# Greetings to all.



## Rbrt (Nov 28, 2017)

Good day to you all, I'm Robert and I greet you all from the Netherlands. I am a MM from the Lodge L'aurore number. 9.
I like to learn about the difference between the various types of rituals in different countries also the difference in the Lodges. Gr. Rob 

Sent from my EVA-L09 using My Freemasonry mobile app


----------



## Keith C (Nov 28, 2017)

Greetings and Welcome!

I share your interest in jurisdictional differences.   I have come to learn that no matter what, EVERYTHING here in Pennsylvania is different from EVERYWHERE else!


----------



## Brother JC (Nov 28, 2017)

Greetings, and welcome! Where in the Netherlands?


----------



## Blake Bowden (Nov 29, 2017)

Welcome to the site!


----------



## Rbrt (Nov 29, 2017)

Brother JC said:


> Greetings, and welcome! Where in the Netherlands?

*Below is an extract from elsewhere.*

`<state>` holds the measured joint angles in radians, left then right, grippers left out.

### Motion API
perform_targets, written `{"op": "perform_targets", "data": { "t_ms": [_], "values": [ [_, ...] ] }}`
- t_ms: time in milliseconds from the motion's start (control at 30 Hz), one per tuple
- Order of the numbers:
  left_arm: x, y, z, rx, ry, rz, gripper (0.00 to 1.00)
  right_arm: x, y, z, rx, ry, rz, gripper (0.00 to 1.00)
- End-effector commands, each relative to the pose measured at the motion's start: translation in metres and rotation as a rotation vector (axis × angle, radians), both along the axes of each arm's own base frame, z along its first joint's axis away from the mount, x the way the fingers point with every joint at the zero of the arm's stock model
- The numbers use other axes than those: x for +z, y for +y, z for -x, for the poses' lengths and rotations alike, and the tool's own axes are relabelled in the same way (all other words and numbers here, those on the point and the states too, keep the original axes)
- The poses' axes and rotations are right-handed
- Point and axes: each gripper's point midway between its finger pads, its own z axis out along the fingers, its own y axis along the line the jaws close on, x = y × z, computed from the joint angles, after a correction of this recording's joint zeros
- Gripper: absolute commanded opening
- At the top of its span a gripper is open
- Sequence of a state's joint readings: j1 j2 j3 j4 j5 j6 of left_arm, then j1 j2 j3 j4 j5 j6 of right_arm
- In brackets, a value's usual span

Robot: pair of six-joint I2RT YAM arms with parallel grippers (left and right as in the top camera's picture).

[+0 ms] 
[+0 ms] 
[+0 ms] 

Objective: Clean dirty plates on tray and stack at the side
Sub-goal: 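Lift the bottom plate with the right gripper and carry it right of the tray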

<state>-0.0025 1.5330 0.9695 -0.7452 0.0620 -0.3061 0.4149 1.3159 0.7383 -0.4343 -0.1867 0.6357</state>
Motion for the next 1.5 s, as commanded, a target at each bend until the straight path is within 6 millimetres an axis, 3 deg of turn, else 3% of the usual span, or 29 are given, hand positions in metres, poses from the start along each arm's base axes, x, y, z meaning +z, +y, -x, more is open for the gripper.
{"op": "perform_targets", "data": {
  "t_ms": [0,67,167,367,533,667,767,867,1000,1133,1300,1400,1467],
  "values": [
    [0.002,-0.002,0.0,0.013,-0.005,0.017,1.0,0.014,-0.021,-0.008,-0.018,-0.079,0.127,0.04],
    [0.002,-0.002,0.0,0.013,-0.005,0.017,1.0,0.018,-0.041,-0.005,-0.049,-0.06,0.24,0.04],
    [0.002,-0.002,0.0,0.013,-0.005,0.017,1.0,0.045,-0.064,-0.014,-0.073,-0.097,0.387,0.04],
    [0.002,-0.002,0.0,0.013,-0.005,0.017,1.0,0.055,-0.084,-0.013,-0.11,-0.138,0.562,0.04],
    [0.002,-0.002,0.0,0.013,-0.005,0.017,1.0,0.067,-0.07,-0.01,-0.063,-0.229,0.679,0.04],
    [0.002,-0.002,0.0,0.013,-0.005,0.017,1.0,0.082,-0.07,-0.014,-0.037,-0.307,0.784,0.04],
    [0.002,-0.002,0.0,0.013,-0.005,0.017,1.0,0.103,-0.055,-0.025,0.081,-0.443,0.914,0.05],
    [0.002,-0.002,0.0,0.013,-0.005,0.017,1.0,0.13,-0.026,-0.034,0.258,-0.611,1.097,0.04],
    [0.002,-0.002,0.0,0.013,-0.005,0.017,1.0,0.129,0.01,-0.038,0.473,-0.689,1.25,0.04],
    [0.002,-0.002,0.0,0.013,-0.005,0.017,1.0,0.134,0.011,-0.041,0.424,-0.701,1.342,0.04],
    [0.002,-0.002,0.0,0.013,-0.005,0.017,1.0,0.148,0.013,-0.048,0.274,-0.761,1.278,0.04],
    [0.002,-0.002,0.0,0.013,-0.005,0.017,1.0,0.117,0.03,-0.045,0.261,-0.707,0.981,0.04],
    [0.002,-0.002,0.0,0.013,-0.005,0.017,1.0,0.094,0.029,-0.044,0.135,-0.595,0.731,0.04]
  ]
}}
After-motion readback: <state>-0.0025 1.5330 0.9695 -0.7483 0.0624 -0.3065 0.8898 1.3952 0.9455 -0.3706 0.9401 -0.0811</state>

South Holland, I live in the city called Hellevoetsluis and my lodge is in Brielle, about 15 minutes drive.


Sent from my EVA-L09 using My Freemasonry mobile app


----------



## Brother JC (Nov 29, 2017)

Rbrt said:


> South Holland, I live in the city called Hellevoetsluis and my lodge is in Brielle, about 15 minutes drive.


Thank you for the response. I work for a Dutch company based in Amsterdam and hopefully, one day, I’ll get to go to headquarters and spend a bit of time touring the country.


----------



## Andy Fracica (Nov 29, 2017)

Rbrt said:


> Good day to you all, I'm Robert and I greet you all from the Netherlands. I am a MM from the Lodge L'aurore number. 9.
> I like to learn about the difference between the various types of rituals in different countries also the difference in the Lodges. Gr. Rob
> 
> Sent from my EVA-L09 using My Freemasonry mobile app


Welcome Robert. It is always nice to meet another Brother.


----------



## SCStrong (Nov 29, 2017)

Hello and welcome.


----------



## Rbrt (Nov 30, 2017)

SCStrong said:


> Hello and welcome.


Thank you. 

Sent from my EVA-L09 using My Freemasonry mobile app


----------



## Bloke (Nov 30, 2017)

Greetings and welcome from Australia


----------



## Benjamin Baxter (Dec 2, 2017)

Greetings from Texas! I have a brother from the Netherlands  coming by the lodge this week to check it out. Small world. Welcome my friend!


Sent from my iPhone using My Freemasonry


----------



## Benjamin Baxter (Dec 7, 2017)

Benjamin Baxter said:


> Greetings from Texas! I have a brother from the Netherlands  coming by the lodge this week to check it out. Small world. Welcome my friend!
> 
> 
> Sent from my iPhone using My Freemasonry



He was from la complianse Lodge number 260.... that was an awesome visit...


Sent from my iPhone using My Freemasonry mobile app


----------



## Rbrt (Dec 12, 2017)

Thank you, I like to visit sometime in the future, please give you're Br. And your lodge The most brotherly greetings from lodge nmr. 09 L'Aurore. 

Sent from my EVA-L09 using My Freemasonry mobile app


----------



## Warrior1256 (Dec 12, 2017)

Rbrt said:


> I like to learn about the difference between the various types of rituals in different countries also the difference in the Lodges.


Greetings and welcome to the forum Brother. You have certainly come to the right place to learn things about Masonry. I certainly have!


Keith C said:


> I have come to learn that no matter what, EVERYTHING here in Pennsylvania is different from EVERYWHERE else!


Lol.


----------